Peter Harken on the sartorial habits of the yachtsman:
“Yachting casual is a lot like yachting formal. You can look a little like a bum, or you can look a little like a bum in a blazer.”
Chief Umpire for the America’s Cup Mike Martin, on the visualization technology of Liveline:
“The only thing it couldn’t tell us about overlaps was if we had a vertical overlap, which did happen.”
Jim Clark on the J Class:
“Very soon there will be seven or eight boats racing.”
Josh Adams on developing the US Olympic Sailing Team:
“Mark Littlejohn spent days studying the bay at Rio de Janeiro, and he called [fellow coach] Luther Carpenter from the top of Sugar Loaf and told him, ‘I’m looking at flat water and light air. This is Paige Railey’s body of water.”
Rich Wilson on racing the Vendee Globe:
“In the Pacific there was a boat 1,000 miles ahead of me and a boat 1,000 miles behind me. The closest humans were the people on the Space Station.”
And, finally, from Kate Neubauer of 11th Hour Racing:
“I was trying to explain the America’s Cup to a girlfriend who has absolutely no idea. I told her that it is this thing that happens occasionally. It’s innovative and destructive to the status quo, and to the right people it’s fascinating and compelling and it just takes over. She was quiet for a while, then she brightened up and said, ‘Oh, it’s like FASHION WEEK!’ ”

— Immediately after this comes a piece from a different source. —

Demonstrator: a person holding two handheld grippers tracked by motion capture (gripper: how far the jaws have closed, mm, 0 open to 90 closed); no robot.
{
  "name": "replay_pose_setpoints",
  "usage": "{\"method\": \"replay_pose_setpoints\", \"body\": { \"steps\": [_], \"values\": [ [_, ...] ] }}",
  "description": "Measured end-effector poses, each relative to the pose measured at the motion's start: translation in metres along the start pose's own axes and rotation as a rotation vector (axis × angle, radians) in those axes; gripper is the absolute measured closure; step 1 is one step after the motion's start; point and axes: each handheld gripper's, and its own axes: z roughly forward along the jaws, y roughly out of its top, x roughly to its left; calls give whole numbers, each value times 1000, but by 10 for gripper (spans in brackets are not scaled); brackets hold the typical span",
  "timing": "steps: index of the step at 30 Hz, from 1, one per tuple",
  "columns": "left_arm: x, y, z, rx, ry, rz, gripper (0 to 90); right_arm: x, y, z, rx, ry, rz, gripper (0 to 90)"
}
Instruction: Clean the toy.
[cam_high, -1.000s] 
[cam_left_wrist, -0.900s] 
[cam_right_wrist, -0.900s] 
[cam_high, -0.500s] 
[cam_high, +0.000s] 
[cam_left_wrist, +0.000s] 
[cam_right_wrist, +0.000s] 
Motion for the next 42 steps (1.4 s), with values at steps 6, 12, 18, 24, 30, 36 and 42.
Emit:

Footnote: The US Sailing Leadership Forum was held in San Diego, home to a number of fine sailing institutions, including the San Diego Yacht Club, host to the upcoming Puerto Vallarta Race and worthy of a hearty salute for its present flagship, a handsome Naples Sabot. No, not this one. This was a centerpiece for the opening of the Forum. SDYC’s flagship is a fine-looking sistership owned by Sabot stalwart Chuck Sinks. Southern California has grown generations of great sailors in boats just like this. I like it.